» **The task**
Transcribe only the lines of the listing below from the one holding "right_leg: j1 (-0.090" through the one holding "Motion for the", inclusive, without any change.

» **Information supplied**
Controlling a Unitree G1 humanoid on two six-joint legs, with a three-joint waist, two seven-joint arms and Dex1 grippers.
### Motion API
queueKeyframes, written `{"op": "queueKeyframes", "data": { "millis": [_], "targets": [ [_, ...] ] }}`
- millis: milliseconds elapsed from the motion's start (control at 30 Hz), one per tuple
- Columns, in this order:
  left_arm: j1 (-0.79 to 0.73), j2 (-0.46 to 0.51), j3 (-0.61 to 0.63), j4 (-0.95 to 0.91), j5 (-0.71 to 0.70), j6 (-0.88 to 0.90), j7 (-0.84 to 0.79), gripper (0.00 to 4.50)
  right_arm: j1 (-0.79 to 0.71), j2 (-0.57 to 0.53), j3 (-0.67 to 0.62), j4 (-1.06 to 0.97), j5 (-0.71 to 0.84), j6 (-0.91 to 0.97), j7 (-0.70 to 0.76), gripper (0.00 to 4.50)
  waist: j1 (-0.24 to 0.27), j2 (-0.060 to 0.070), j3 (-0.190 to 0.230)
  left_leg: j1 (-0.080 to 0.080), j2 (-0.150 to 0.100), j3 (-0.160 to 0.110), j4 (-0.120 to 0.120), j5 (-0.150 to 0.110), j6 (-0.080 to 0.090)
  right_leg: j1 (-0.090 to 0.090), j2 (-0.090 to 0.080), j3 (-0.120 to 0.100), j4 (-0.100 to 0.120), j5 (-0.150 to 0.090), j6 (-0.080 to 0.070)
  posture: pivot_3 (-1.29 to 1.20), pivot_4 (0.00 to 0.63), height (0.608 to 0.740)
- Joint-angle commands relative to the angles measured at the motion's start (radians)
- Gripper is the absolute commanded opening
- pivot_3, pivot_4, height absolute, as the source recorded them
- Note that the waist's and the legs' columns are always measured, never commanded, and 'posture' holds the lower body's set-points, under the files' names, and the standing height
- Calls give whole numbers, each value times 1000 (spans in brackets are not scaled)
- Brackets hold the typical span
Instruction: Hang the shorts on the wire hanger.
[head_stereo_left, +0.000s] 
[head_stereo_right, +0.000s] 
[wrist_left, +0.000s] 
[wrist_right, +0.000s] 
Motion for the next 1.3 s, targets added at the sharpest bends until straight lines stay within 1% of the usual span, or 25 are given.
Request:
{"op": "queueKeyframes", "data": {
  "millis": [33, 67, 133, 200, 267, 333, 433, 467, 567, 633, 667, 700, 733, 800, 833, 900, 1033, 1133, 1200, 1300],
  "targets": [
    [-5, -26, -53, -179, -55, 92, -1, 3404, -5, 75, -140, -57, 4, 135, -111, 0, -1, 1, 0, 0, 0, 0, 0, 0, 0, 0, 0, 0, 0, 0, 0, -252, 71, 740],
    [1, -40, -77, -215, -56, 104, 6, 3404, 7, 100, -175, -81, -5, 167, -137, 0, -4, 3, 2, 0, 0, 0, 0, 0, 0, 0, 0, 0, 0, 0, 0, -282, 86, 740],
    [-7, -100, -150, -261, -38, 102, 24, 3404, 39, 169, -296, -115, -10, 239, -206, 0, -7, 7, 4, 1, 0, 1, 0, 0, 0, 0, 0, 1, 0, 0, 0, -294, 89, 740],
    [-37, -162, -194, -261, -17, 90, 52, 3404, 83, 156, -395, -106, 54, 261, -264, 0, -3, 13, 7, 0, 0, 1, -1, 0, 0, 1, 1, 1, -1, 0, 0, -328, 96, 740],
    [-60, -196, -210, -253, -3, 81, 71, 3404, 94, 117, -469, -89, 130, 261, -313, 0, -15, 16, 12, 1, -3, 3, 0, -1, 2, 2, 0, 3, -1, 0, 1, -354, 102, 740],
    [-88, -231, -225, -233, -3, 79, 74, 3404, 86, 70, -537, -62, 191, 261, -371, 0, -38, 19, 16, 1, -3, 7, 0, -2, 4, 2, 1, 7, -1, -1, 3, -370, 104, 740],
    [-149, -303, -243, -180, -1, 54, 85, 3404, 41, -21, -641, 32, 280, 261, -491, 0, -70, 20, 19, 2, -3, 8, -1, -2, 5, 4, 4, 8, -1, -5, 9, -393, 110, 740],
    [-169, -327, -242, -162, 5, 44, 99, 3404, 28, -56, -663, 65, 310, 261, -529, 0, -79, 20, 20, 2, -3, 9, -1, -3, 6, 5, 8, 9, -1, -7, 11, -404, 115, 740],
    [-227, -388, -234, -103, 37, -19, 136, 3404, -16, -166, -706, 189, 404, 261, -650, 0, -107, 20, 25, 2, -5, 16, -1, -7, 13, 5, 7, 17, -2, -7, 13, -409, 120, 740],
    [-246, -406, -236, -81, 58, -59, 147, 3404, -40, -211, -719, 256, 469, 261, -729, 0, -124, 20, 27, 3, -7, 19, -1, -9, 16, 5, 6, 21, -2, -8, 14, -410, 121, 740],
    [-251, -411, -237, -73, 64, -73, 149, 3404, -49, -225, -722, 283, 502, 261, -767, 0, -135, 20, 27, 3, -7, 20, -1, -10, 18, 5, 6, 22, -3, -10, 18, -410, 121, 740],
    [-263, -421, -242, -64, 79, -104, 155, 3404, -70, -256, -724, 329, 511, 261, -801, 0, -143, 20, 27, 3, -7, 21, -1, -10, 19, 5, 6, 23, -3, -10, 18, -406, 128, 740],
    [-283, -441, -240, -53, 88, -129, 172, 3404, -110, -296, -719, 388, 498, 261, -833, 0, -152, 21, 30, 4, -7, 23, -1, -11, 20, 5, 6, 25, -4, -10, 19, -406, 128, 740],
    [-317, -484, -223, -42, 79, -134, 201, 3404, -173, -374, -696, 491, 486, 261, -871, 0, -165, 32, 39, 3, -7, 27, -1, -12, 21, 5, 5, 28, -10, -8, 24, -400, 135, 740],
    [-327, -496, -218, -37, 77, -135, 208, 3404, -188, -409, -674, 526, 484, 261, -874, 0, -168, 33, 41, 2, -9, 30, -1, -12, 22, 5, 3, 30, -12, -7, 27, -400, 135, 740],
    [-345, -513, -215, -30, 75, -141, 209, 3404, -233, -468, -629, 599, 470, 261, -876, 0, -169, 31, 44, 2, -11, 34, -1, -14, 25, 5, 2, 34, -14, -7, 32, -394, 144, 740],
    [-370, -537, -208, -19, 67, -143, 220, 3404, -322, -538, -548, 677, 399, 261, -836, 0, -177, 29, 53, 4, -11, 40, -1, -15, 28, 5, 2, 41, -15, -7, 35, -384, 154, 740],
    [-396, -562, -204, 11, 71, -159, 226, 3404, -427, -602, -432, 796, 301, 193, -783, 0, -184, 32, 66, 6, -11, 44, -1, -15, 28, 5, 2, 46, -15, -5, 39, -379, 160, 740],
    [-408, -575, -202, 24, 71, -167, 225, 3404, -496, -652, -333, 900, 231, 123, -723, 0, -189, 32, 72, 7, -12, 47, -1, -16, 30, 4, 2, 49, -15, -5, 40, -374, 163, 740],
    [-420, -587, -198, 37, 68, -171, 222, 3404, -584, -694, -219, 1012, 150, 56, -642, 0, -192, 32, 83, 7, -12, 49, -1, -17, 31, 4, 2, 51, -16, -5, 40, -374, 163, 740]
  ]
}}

» **Task solution**
  right_leg: j1 (-0.090 to 0.090), j2 (-0.090 to 0.080), j3 (-0.120 to 0.100), j4 (-0.100 to 0.120), j5 (-0.150 to 0.090), j6 (-0.080 to 0.070)
  posture: pivot_3 (-1.29 to 1.20), pivot_4 (0.00 to 0.63), height (0.608 to 0.740)
- Joint-angle commands relative to the angles measured at the motion's start (radians)
- Gripper is the absolute commanded opening
- pivot_3, pivot_4, height absolute, as the source recorded them
- Note that the waist's and the legs' columns are always measured, never commanded, and 'posture' holds the lower body's set-points, under the files' names, and the standing height
- Calls give whole numbers, each value times 1000 (spans in brackets are not scaled)
- Brackets hold the typical span
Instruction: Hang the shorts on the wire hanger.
[head_stereo_left, +0.000s] 
[head_stereo_right, +0.000s] 
[wrist_left, +0.000s] 
[wrist_right, +0.000s] 
Motion for the next 1.3 s, targets added at the sharpest bends until straight lines stay within 1% of the usual span, or 25 are given.

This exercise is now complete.